En effet, le dernier alinéa de l’article R 2152-1 du Code de la commande publique (CCP) prévoit que : “Les offres irrégulières ou inacceptables peuvent devenir régulières ou acceptables au cours de la négociation ou du dialogue, à condition qu’elles ne soient pas anormalement basses.
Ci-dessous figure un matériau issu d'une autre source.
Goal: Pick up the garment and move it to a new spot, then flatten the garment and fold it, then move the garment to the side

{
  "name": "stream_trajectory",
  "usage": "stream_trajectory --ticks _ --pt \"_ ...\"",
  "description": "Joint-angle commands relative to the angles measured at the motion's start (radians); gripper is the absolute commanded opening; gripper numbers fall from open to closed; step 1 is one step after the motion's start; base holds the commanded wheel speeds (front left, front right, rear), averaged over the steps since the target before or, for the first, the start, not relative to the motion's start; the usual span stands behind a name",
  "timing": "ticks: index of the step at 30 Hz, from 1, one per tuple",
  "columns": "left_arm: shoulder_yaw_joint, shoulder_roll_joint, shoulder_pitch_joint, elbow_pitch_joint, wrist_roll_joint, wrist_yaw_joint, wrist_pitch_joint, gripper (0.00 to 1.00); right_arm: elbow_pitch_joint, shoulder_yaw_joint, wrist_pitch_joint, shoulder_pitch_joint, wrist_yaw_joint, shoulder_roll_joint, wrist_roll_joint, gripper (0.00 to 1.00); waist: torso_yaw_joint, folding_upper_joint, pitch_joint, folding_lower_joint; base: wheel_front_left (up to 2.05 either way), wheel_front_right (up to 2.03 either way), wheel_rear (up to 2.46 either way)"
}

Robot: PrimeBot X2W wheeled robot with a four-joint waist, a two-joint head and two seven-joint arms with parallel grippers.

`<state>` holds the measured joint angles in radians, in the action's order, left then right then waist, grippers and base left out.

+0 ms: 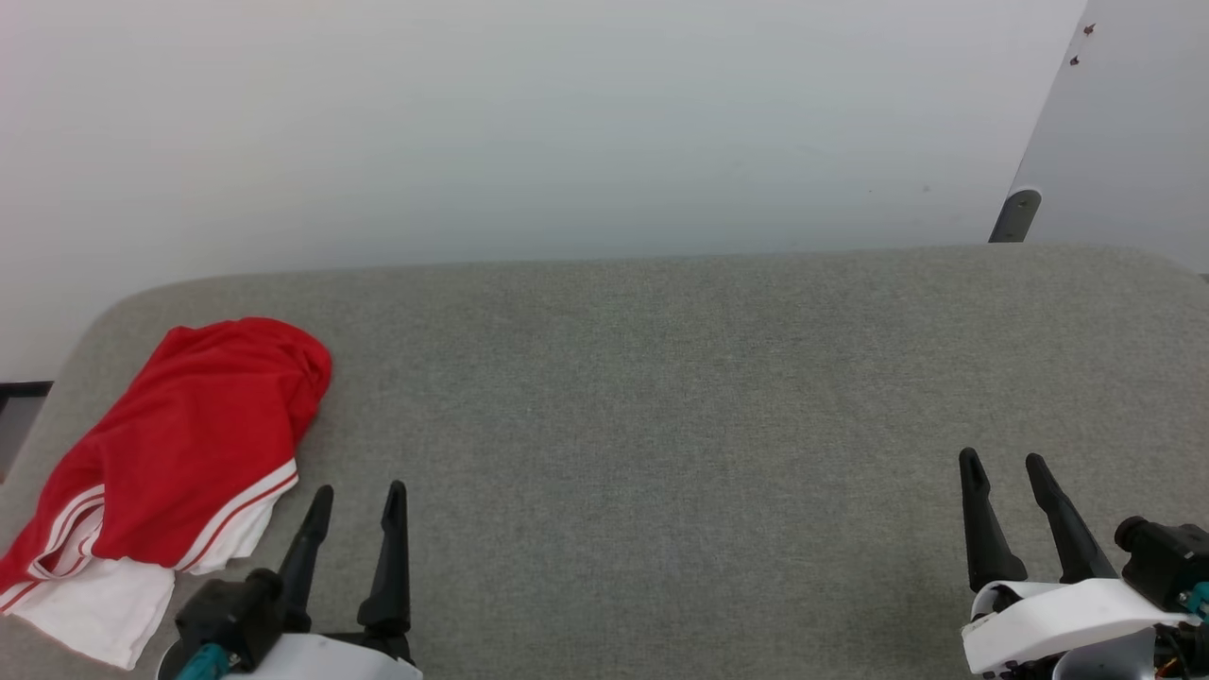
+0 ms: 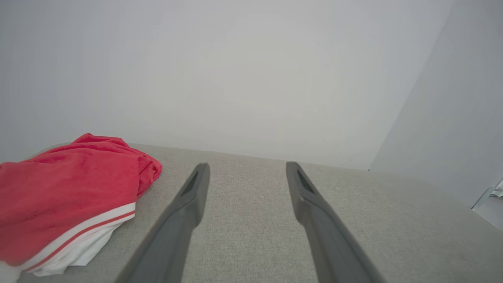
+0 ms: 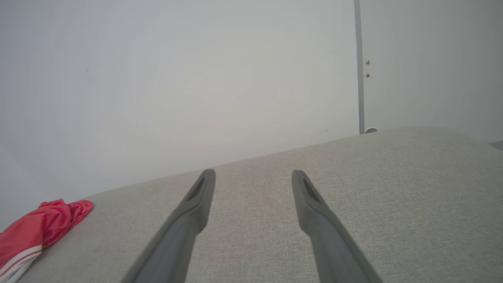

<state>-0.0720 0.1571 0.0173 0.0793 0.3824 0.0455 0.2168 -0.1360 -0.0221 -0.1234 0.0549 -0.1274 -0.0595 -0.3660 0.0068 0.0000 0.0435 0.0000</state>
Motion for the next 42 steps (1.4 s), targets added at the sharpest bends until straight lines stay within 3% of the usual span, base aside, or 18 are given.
stream_trajectory --ticks 1,23,36,42 --pt "0.002 -0.001 0.005 -0.008 -0.028 0.007 0.009 1.0 0.009 0.003 -0.009 -0.002 -0.005 0.0 0.023 1.0 0.0 0.0 0.001 0.0 0.0 0.0 0.0" --pt "0.002 -0.007 0.017 -0.016 -0.199 0.026 0.05 1.0 0.025 0.013 -0.033 -0.009 -0.005 -0.003 0.178 1.0 0.004 0.0 0.013 0.0 0.0 0.0 0.0" --pt "0.0 -0.009 0.014 0.015 -0.181 0.044 0.047 1.0 0.026 0.012 -0.028 -0.016 -0.005 0.0 0.174 1.0 0.009 0.0 0.017 0.0 0.0 0.0 0.0" --pt "0.001 0.0 -0.001 0.044 -0.167 0.047 0.043 1.0 0.027 0.009 -0.028 -0.028 -0.005 0.001 0.166 1.0 0.053 0.0 0.026 0.0 0.0 0.0 0.0"
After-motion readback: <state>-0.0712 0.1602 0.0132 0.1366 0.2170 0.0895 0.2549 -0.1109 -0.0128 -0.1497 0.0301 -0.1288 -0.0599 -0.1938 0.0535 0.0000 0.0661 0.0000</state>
Lorsque la négociation ou le dialogue a pris fin, les offres qui demeurent irrégulières ou inacceptables sont éliminées”.
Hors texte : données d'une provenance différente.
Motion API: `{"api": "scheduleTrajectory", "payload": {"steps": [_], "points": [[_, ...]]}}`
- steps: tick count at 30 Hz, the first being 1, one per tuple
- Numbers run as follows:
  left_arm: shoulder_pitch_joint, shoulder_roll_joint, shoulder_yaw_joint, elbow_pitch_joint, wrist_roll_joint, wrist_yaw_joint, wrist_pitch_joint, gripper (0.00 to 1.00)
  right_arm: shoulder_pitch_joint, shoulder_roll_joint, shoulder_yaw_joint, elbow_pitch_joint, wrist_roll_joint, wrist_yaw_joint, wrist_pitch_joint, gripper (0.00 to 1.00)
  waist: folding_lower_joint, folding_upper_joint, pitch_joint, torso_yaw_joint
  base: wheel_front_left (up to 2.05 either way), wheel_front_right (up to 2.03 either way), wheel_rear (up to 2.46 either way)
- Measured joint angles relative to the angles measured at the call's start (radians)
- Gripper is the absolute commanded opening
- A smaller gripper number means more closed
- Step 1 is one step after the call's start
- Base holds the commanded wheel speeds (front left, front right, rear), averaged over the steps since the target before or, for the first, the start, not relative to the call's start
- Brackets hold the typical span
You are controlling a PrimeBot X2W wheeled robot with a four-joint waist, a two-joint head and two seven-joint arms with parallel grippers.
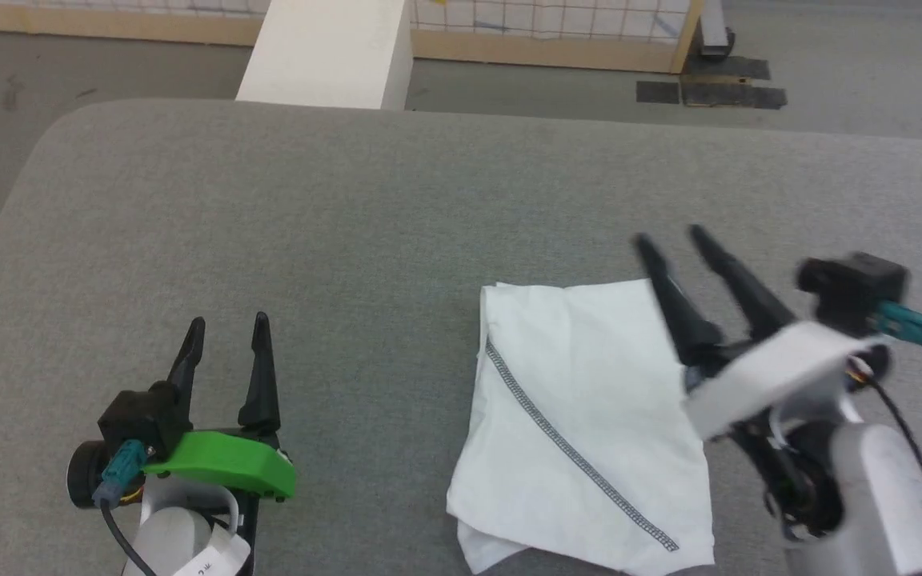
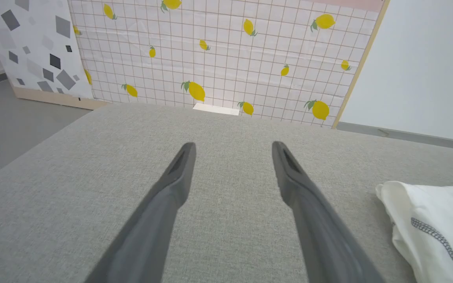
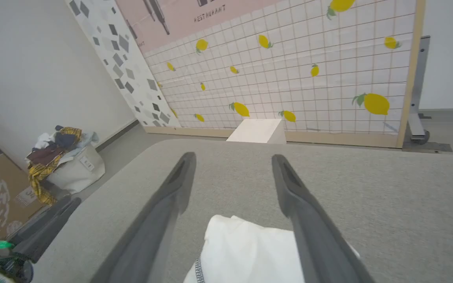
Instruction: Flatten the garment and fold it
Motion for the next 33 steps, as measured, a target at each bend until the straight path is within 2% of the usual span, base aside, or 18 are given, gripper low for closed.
{"api": "scheduleTrajectory", "payload": {"steps": [4, 11, 22, 30, 31, 32, 33], "points": [[0.001, 0.000, 0.000, -0.004, 0.001, -0.002, 0.000, 1.00, 0.081, -0.002, -0.123, 0.033, -0.005, 0.000, -0.064, 1.00, 0.0000, 0.0000, -0.015, -0.026, 0.00, 0.00, 0.00], [0.002, 0.000, -0.003, -0.010, 0.001, -0.005, 0.000, 1.00, 0.150, -0.002, -0.185, 0.152, -0.026, 0.000, -0.071, 1.00, 0.0000, 0.0000, -0.018, -0.049, 0.00, 0.00, 0.00], [0.003, -0.001, -0.015, -0.003, 0.001, -0.009, 0.000, 1.00, 0.134, -0.002, -0.125, 0.408, 0.007, 0.000, 0.033, 1.00, 0.0000, 0.0000, -0.007, -0.017, 0.00, 0.00, 0.00], [0.004, -0.002, -0.014, 0.010, 0.001, -0.011, 0.000, 1.00, 0.052, -0.008, -0.042, 0.500, 0.011, 0.000, 0.089, 1.00, 0.0000, 0.0000, -0.001, 0.000, 0.00, 0.00, 0.00], [0.004, -0.002, -0.014, 0.012, 0.001, -0.011, 0.000, 1.00, 0.045, -0.008, -0.034, 0.506, 0.013, 0.000, 0.099, 0.80, 0.0000, 0.0000, -0.001, 0.001, 0.00, 0.00, 0.00], [0.004, -0.002, -0.014, 0.015, 0.001, -0.011, 0.000, 1.00, 0.040, -0.009, -0.028, 0.509, 0.013, 0.000, 0.105, 0.37, 0.0000, 0.0000, -0.002, 0.002, 0.00, 0.00, 0.00], [0.004, -0.002, -0.014, 0.016, 0.001, -0.012, 0.000, 1.00, 0.035, -0.009, -0.024, 0.511, 0.013, 0.000, 0.106, 0.09, 0.0000, 0.0000, -0.003, 0.002, 0.00, 0.00, 0.00]]}}
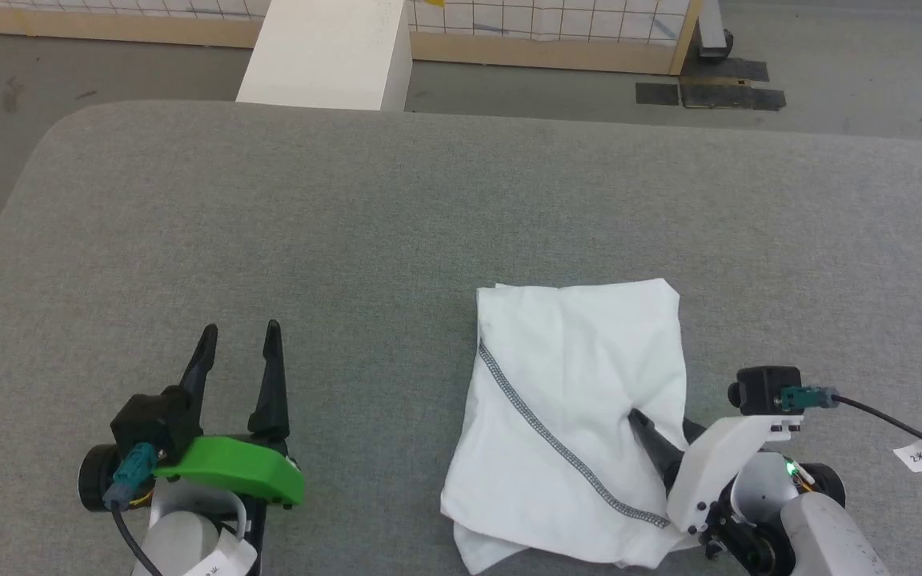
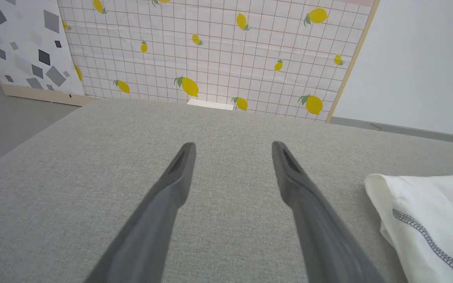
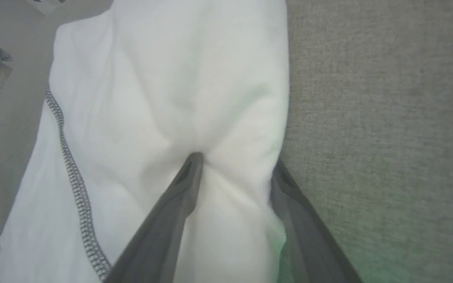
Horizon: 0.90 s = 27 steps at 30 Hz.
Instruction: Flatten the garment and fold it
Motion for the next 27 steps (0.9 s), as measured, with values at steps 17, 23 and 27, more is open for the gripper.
{"api": "scheduleTrajectory", "payload": {"steps": [17, 23, 27], "points": [[0.007, 0.002, 0.014, -0.046, 0.011, 0.000, 0.000, 1.00, -0.108, -0.065, -0.021, -0.144, -0.404, 0.000, 0.143, 0.00, 0.0000, 0.0000, 0.013, -0.097, 0.00, 0.00, 0.00], [-0.025, 0.008, 0.005, -0.087, 0.021, 0.000, 0.000, 1.00, -0.204, -0.258, 0.002, -0.167, -0.446, 0.001, 0.197, 0.00, 0.0000, 0.0000, 0.049, -0.174, 0.00, 0.00, 0.00], [-0.067, 0.029, -0.006, -0.121, 0.031, 0.000, 0.000, 1.00, -0.274, -0.338, -0.016, -0.143, -0.447, 0.001, 0.206, 0.00, 0.0000, 0.0000, 0.094, -0.222, 0.00, 0.00, 0.00]]}}
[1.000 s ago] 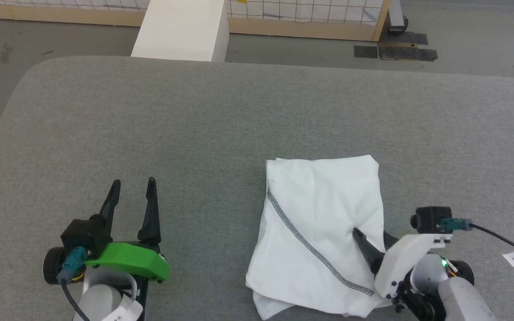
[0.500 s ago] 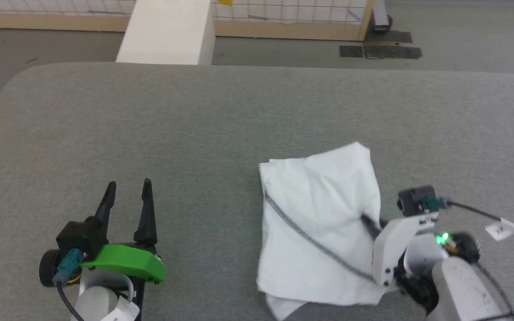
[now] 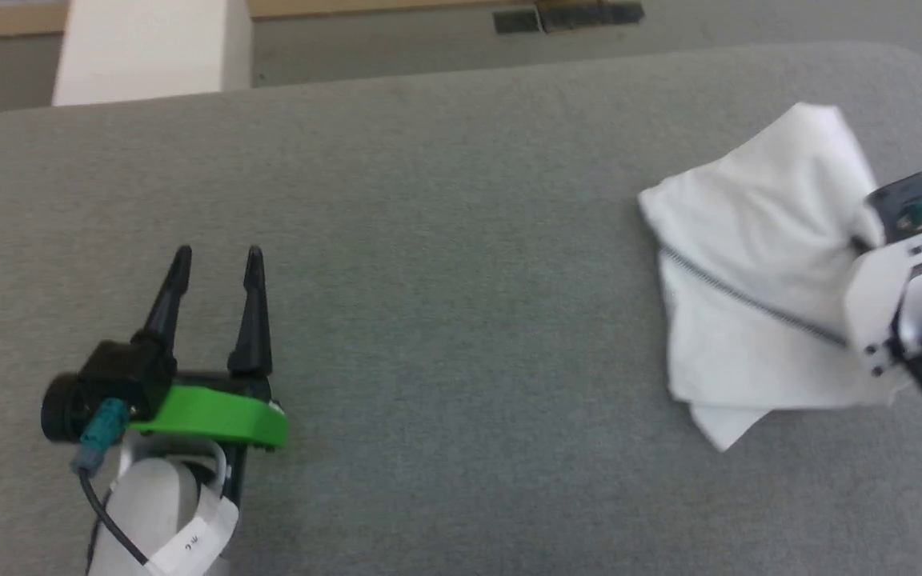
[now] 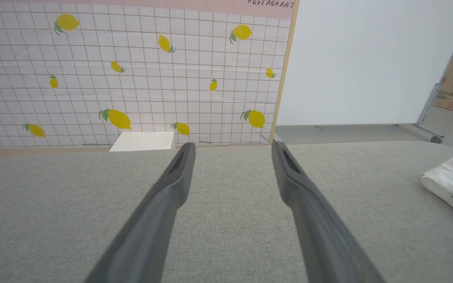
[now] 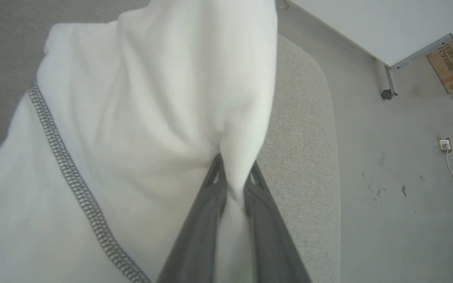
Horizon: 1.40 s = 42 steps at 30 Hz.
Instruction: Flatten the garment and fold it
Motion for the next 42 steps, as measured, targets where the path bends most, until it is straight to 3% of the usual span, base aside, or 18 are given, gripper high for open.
{"api": "scheduleTrajectory", "payload": {"steps": [10, 21, 25, 34, 42], "points": [[-0.092, 0.076, -0.013, -0.064, 0.010, 0.000, 0.027, 1.00, -0.156, -0.077, -0.114, 0.131, -0.108, 0.000, -0.084, 0.00, 0.0001, 0.0000, 0.154, -0.092, 0.00, 0.00, 0.00], [-0.116, 0.111, -0.019, -0.096, 0.010, -0.001, 0.062, 1.00, -0.273, -0.058, -0.234, 0.249, -0.233, 0.000, -0.186, 0.00, 0.0002, 0.0000, 0.287, -0.146, 0.00, 0.00, 0.00], [-0.115, 0.111, -0.024, -0.089, 0.010, 0.000, 0.060, 1.00, -0.288, -0.049, -0.250, 0.266, -0.266, 0.000, -0.223, 1.00, 0.0002, 0.0000, 0.288, -0.145, 0.00, 0.00, 0.00], [-0.095, 0.065, -0.042, -0.008, -0.014, 0.005, 0.025, 1.00, -0.278, -0.028, -0.286, 0.265, -0.235, 0.000, -0.336, 1.00, 0.0001, 0.0000, 0.200, -0.121, 0.00, 0.00, 0.00], [-0.034, 0.019, -0.058, 0.075, -0.043, 0.011, 0.005, 1.00, -0.097, 0.042, -0.262, 0.131, 0.012, 0.000, -0.503, 1.00, -0.0001, 0.0000, 0.050, -0.064, 0.00, 0.00, 0.00]]}}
Par ailleurs, conformément à l’article R. 2152-2 du CCP :
“Dans toutes les procédures, l’acheteur peut autoriser tous les soumissionnaires concernés à régulariser les offres irrégulières dans un délai approprié, à condition qu’elles ne soient pas anormalement basses.
La régularisation des offres irrégulières ne peut avoir pour effet d’en modifier des caractéristiques substantielles”.
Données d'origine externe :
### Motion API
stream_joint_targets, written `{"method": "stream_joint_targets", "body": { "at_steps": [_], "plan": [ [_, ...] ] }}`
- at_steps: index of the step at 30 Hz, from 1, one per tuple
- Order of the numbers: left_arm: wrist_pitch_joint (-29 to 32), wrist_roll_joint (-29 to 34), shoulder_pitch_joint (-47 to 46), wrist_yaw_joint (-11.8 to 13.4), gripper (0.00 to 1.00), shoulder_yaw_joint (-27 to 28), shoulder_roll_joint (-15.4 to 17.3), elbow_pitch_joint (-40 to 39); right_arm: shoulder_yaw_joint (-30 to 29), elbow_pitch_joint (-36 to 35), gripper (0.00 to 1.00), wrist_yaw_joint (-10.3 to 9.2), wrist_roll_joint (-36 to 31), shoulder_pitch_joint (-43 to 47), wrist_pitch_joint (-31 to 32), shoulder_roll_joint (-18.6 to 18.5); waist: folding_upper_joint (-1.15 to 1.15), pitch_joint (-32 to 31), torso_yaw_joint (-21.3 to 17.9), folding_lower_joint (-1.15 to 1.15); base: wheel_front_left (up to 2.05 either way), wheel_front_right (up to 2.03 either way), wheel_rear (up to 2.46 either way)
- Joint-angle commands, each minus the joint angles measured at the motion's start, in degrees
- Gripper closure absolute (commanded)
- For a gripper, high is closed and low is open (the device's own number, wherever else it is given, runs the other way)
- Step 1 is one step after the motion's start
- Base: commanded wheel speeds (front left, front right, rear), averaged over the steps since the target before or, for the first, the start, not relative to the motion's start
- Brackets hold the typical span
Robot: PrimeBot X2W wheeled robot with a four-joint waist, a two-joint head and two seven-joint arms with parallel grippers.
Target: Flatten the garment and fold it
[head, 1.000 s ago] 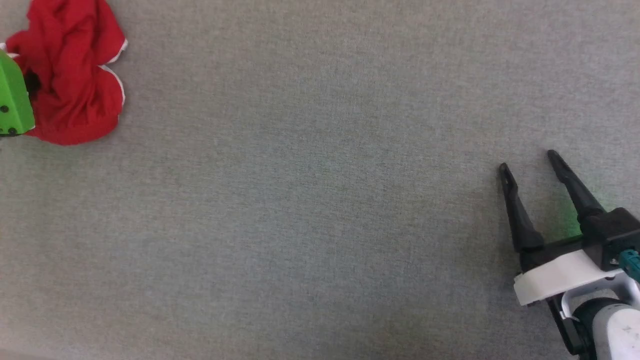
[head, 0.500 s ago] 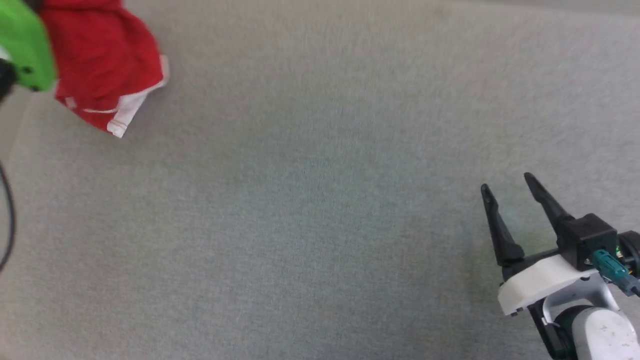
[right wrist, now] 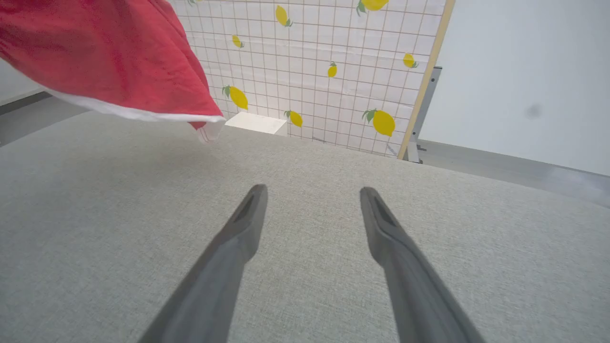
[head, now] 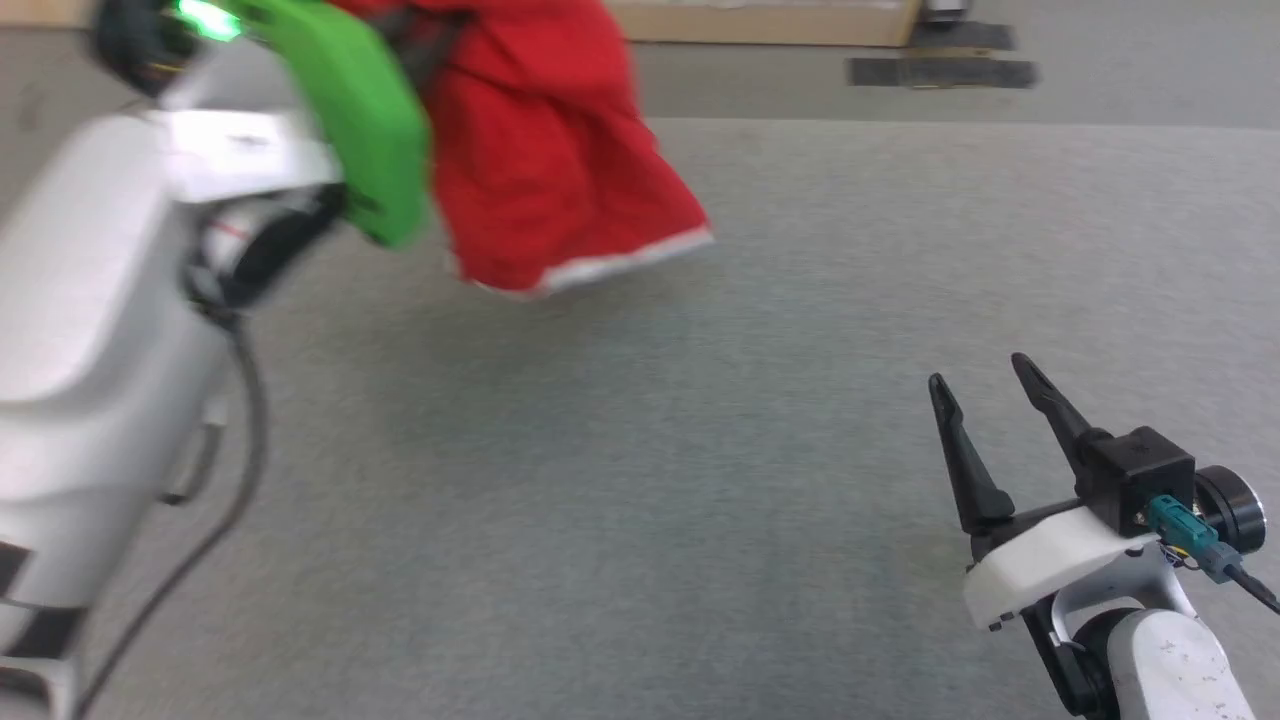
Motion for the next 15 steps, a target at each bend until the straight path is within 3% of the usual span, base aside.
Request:
{"method": "stream_joint_targets", "body": {
  "at_steps": [1,4,7,11,15],
  "plan": [
    [1.6,-1.6,0.8,0.7,1.00,-0.8,-1.5,-1.1,-0.2,0.3,0.00,-0.09,-0.1,-1.0,-0.6,0.4,0.00,-1.4,-5.8,0.01,0.00,0.00,0.00],
    [7.4,-5.1,3.7,2.7,1.00,-3.2,-3.3,-4.3,-0.7,0.7,0.00,-0.09,-0.7,-1.3,-1.3,0.8,0.00,-0.6,-8.7,0.01,0.00,0.00,0.00],
    [11.9,-6.7,6.3,4.9,1.00,-5.0,-3.0,-7.1,-1.1,1.0,0.00,-0.09,-1.2,-1.6,-2.1,1.3,0.00,0.6,-11.1,0.01,0.00,0.00,0.00],
    [13.1,-5.6,7.8,7.5,1.00,-5.3,-1.1,-7.1,-0.8,1.7,0.00,-0.09,-1.7,-2.3,-3.2,1.9,0.00,3.1,-14.3,0.01,0.00,0.00,0.00],
    [13.6,-3.6,7.5,7.6,1.00,-6.1,0.6,-3.4,-0.7,2.5,0.00,-0.09,-1.9,-3.2,-4.5,2.4,0.00,5.7,-16.6,0.01,0.00,0.00,0.00]
  ]
}}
Il ressort ainsi de la lecture conjointe de ces deux dispositions précitées qu’en procédant à la régularisation des offres dans le cadre de la négociation, le pouvoir adjudicateur ne saurait permettre aux candidats de modifier les caractéristiques substantielles de leurs offres.
Or, la notion de “caractéristiques substantielles” n’est pas définie en tant que telle par le CCP. Pour sa part, la Cour administrative d’appel de Paris a pu juger que :
“Si, dans les procédures d’appel d’offre, l’acheteur peut autoriser tous les soumissionnaires dont l’offre est irrégulière à la régulariser, dès lors qu’elle n’est pas anormalement basse, la régularisation ne doit pas avoir pour effet d’en modifier des caractéristiques substantielles, c’est à dire ses éléments déterminants pour la comparaison des offres, en méconnaissance des principes d’égalité de traitement et de transparence” (CAA Paris, 5 juillet 2024, n° 22PA00120)
Aucune décision ne vient à ce jour définir ces éléments déterminants, même si le Conseil d’Etat admet que la régularisation ne doit pas aboutir à la présentation d’”une offre entièrement nouvelle”.
Au sein de nos services, la question a ainsi pu se poser lorsque, dans son offre, l’un des candidats ne remplit pas un sous-critère (valant 40 points sur 100) de la valeur technique (pondérée à 85%).
Doit-on dans ce cas estimer qu’en lui permettant de procéder à cette régularisation, le candidat aura ainsi modifié les caractéristiques substantielles de son offre, en méconnaissance des dispositions susmentionnées du CCP ? La même question pourrait se poser également pour une modification du délai d’exécution.
Une interprétation au cas par cas doit ainsi intervenir de la part du pouvoir adjudicateur, souvent dans le contexte d’une absence de précédent jurisprudentiel.
Par voie de conséquence, la DAAP souhaiterait connaitre l’avis de l’Association des Acheteurs Publics en matière d’appréciation de la substantialité ou pas du processus de régularisation.
En vous remerciant par avance de votre réponse, je vous souhaite une bonne journée.